La mia idea di cucina è piuttosto tradizionale: le pietanze sono quelle locali, brianzole, e il fatto che io sia nativa di Montevecchia aiuta, ovviamente. Abbiamo in carta i piatti di una volta, ma interpretati da me. Il classico brasato, il risottino con il rosmarino proveniente dal nostro orto, il cotechino (che in Brianza chiamano “vaniglia”): preparazioni che sembrano molto semplici, ma sono comunque in grado di donare emozioni particolari, se eseguite con cura.
Come si rivisitano i piatti-simbolo tradizionali come quelli da lei citati?

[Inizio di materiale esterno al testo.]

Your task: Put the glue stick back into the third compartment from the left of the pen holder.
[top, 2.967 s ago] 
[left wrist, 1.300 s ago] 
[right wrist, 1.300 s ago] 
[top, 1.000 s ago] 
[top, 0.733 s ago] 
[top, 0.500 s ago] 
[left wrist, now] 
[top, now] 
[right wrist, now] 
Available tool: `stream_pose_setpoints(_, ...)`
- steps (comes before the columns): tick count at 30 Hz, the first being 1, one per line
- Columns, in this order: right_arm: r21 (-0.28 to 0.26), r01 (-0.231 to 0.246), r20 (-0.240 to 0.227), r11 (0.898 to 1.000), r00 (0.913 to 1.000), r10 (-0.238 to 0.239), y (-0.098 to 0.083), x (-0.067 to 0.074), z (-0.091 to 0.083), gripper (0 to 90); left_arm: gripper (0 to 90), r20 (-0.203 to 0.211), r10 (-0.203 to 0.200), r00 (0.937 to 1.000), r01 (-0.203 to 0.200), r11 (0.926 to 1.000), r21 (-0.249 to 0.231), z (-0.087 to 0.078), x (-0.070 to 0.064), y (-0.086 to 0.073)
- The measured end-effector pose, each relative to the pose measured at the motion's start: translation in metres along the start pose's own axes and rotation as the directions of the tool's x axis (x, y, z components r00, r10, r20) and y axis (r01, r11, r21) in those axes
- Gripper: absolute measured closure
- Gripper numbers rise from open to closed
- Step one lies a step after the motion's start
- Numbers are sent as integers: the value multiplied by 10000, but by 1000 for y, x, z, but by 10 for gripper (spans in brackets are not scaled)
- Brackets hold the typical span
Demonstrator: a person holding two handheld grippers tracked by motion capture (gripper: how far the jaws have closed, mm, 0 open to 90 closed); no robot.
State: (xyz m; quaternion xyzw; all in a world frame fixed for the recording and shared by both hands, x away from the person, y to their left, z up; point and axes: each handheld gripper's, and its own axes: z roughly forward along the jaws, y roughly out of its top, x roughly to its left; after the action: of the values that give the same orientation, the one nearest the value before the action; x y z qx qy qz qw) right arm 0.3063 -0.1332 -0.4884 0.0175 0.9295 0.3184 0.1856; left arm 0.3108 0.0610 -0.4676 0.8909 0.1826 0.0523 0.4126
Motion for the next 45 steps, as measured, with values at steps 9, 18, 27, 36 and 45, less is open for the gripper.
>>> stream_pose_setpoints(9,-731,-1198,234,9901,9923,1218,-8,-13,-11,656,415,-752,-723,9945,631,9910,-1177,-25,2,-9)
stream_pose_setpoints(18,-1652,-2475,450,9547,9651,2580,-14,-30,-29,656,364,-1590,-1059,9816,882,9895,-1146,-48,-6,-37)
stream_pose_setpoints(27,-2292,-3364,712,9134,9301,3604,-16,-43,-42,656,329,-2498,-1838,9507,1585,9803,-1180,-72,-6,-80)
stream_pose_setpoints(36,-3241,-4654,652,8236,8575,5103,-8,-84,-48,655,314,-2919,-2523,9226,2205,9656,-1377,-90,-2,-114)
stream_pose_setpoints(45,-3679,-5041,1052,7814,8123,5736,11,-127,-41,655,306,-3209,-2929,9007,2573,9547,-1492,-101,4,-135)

Parlerei d’interpretare più che di rivisitare, un verbo che potrebbe fuorviare. Il brasato, ad esempio, viene preparato con alcuni accorgimenti: effettuo una marinatura con bicarbonato, per distendere meglio le fibre della carne, così da incidere sulla consistenza. E poi per la cottura uso un vino un po’ più acido di quel che la ricetta suggerirebbe, ricco di toni floreali e fruttati, come il Terre Lariane Pinot Nero Igt San Giobbe, prodotto dalla cantina La Costa: è una giovane azienda vitivinicola di Perego, a pochi chilometri da qui. Il tocco finale, per bilanciare l’acidità, è un goccio di miele, ed ecco pronta la mia interpretazione. Il tutto nella massima semplicità, senza stravolgere la ricetta.
Il viaggio gastronomico
Abbiamo verificato sul campo le capacità interpretative di Cristina Redaelli e del suo team di cucina (Denis Cattapan, Danila Fumagalli, Giuseppe Gamba, Michele Rotella, Dina Vincenti). Una carta che ha visto protagonisti Sfoglia di ceci con crauto saltato all’agro, crema di carote e zenzero, Spaghetti alla barbabietola saltati al burro, crema all’aglio e latte, guanciale croccante, Filetto di maiale a bassa temperatura, rosolato in padella con salsa ai fichi, Brasato di manzo al San Giobbe e miele. Per finire, prima torta Sacher e poi panna cotta con infuso di ametista e polvere di fragole. Ne vien fuori una cucina meno tradizionale di quanto Cristina Redaelli voglia far apparire, ma fondata comunque su solidissime basi: e se è vero che le premesse sono buone, ci sembra che le prospettive siano pure migliori.
Mille opportunità
Quando abbiamo visitato per la prima volta l’Oasi Galbusera Bianca l’impressione è stata quella di un sogno ad occhi aperti. Da sogno gli interni, grazie al tocco policromo e festoso, degno di un film di Federico Fellini, che caratterizza arredi, complementi, camere, suite e spazi comuni; un po’ onirica anche la natura circostante, da gustarsi attraversando colline e boschi lungo i sentieri del Parco di Montevecchia o magari al tramonto, uscendo dalla experience suite detta “del fieno” (indovinate perché) per intravedere su su in alto le stelle che luccicano. Si capisce allora che la tappa gastronomica firmata da questa cuoca ventottenne è solo uno dei piaceri di una sosta o magari di una vera e propria vacanza presso l’Oasi, che a pochi chilometri da Milano e Monza dispiega un campionario ricchissimo di possibilità. Oltre a mangiare si può degustare, fare merenda, sorseggiare, passeggiare, correre in bici, rilassarsi, ascoltare il canto degli uccelli, prenotare un massaggio, organizzare una festa, cenare nel frutteto sotto un tetto di stelle. E ancora non basta, perché chissà cos’altro sta architettando il patron Gaetano Besana, altrimenti detto “il vulcano di colori”, proprio mentre stiamo scrivendo.